Task objective - Without including any pictures, copy every line below exactly.

Data shown -
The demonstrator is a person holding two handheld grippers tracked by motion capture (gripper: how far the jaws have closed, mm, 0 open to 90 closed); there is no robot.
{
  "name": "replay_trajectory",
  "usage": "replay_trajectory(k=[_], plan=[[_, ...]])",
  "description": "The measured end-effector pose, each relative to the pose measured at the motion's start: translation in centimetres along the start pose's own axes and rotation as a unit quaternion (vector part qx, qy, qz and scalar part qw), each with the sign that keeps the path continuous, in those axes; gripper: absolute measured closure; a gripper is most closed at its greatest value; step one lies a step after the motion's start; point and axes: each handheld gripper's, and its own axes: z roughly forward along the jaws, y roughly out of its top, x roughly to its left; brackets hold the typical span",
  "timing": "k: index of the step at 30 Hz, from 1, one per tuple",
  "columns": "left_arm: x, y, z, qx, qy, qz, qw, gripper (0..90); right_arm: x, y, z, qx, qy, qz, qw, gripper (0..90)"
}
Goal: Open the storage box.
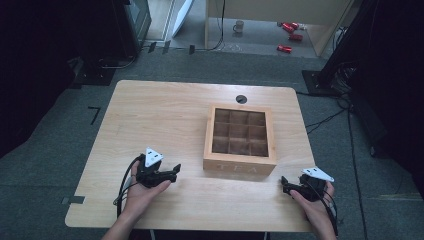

Written response -
The demonstrator is a person holding two handheld grippers tracked by motion capture (gripper: how far the jaws have closed, mm, 0 open to 90 closed); there is no robot.
{
  "name": "replay_trajectory",
  "usage": "replay_trajectory(k=[_], plan=[[_, ...]])",
  "description": "The measured end-effector pose, each relative to the pose measured at the motion's start: translation in centimetres along the start pose's own axes and rotation as a unit quaternion (vector part qx, qy, qz and scalar part qw), each with the sign that keeps the path continuous, in those axes; gripper: absolute measured closure; a gripper is most closed at its greatest value; step one lies a step after the motion's start; point and axes: each handheld gripper's, and its own axes: z roughly forward along the jaws, y roughly out of its top, x roughly to its left; brackets hold the typical span",
  "timing": "k: index of the step at 30 Hz, from 1, one per tuple",
  "columns": "left_arm: x, y, z, qx, qy, qz, qw, gripper (0..90); right_arm: x, y, z, qx, qy, qz, qw, gripper (0..90)"
}
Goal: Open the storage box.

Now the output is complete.